British American Tobacco (LSE:BATS) and Altria (NYSE:MO) –

Long teen smokers, short regulation (I joke). I think the dwindling volumes and rising prices game has quite a way to run, especially given the cost of a pack of smokes is only a couple of dollars pre-tariffs. I doubt smoking will be outlawed entirely and MO/BATS are in enough countries that being put out of business is very unlikely. There are also some “options” on vaping and marijuana due to investments each company has made. BATS has a huge collection of Asian smokers (who account for two thirds of its volume and one third of revenue) and Altria is doing a lot of work on vaping and marijuana, as well as owning 10% of Anheuser Busch.  I think the biggest overlooked risk is actually that smoking/nicotine volumes move nonlinearly once volume drops low enough (the population of smokers drops below sustainable level; not enough new smokers being brought in to offset) but that’s a way away and I’ll write separately on that at some point.

There is a blog post on smoking and BATS by Lyall Taylor here which prompted my initial interest.

Just Group plc (LSE:JUST):  Nothing to add on this one other than it is not inspiring to own a co that’s had to raise capital at a fraction of book value.

Greenlight Re (NYSE:GLRE): Still waiting for Einhorn to make some money. I think he/the portfolio will come good eventually, wish he’d stop shorting tech stocks though.

Scorpio Tankers: I’ve written on Scorpio here. I think it’s conceivably a 3-bagger if and when rates normalise to their 15 year average. The risk is that could still be several years away, if it doesn’t go bankrupt first.  There are also some possible corp gov concerns re relationships between Tankers and Scorpio Bulkers.

Despegar: I continue to do some work on Despegar. I’m waiting for its upcoming annual report before I make a decision. I really would like to own it but its cash flow looks ghastly and investor relations has not been able to explain it to me why that is. Later this year I’m hoping to go to Argentina so if I’m still interested I may even try to meet with the company.

Nearmap (ASX:NEA) and Xero (ASX:XRO): You can read public theses on these in so many places, and my rationale was/is similar. Am not a buyer at these prices. As noted above I added NEA and XRO to the portfolio based on their share price at 10 Jan 2019, not my historical cost.

Experience Co (ASX:EXP) – thought it was cheap at 58c, 38c, and stupidly cheap at 19c ¯\_(ツ)_/¯.  I still get an IV for it around 60 cents, so we’ll see. Tourist numbers so far this year have been weak due to weather.

Oliver’s (ASX:OLI) – Waiting for Mr Gunn to work his magic. But frankly I’m just going to be quiet about this company for a while, I have spent enough effort on it. We’ll see what happens.

Base Resources (ASX:OLI) – showing a profit on Base for the first time, given that it’s now got a net cash position and trading on something like a 30% cash flow yield – albeit that cash will all go back into building its next mine. Next step will be to seek funding for the mine and it will be interesting to see what approach they take; it appears clear that the company will definitely require external funding in addition to internal cash flow.

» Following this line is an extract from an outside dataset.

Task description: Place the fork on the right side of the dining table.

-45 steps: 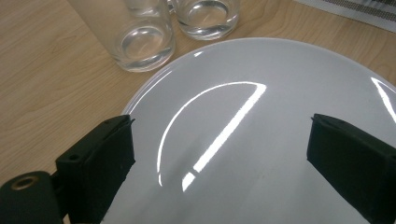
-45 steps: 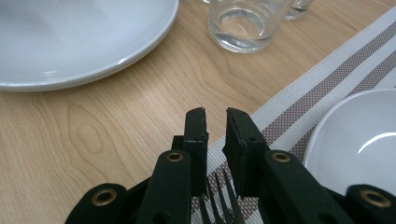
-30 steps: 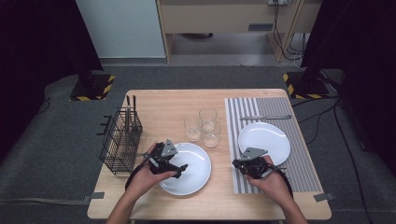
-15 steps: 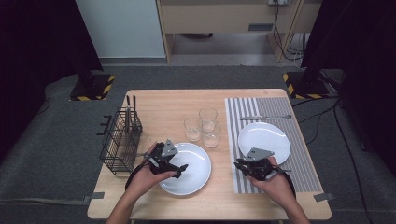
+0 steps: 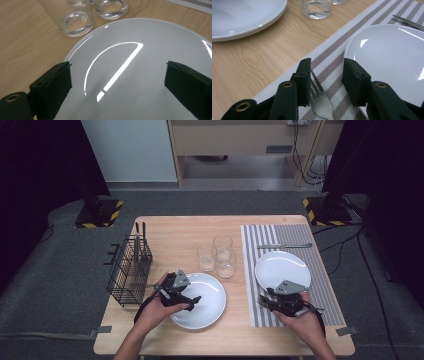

NGE Capital (ASX:NGE) – no real commentary on this one.

Tower Limited (ASX:TWR): Tower is making good progress with volumes and pricing picking up and cost ratio continuing to fall. I hold patiently and am glad management has been smart enough not to pay a dividend. The key question remains if the company is large enough to actually be independently profitable, because even relatively small weather events wipe out a year’s worth of profits.

4100 words later, that brings me to the end of another quarter.  Fortunately I am enjoying the blogging process as much as I was when I started if not more. If you’ve read this far, thanks for sticking with me. Cheers.

I own shares in JUST, BATS, MO, STNG, DESP, GLRE, XRO, NEA, OLI, BSE, NGE, TWR, EXP. For personal reasons, I will not be following my usual trading rules for this blog post and may buy or sell more (or all) of any of these stocks at any time without notice to readers. This is a disclosure and not a recommendation.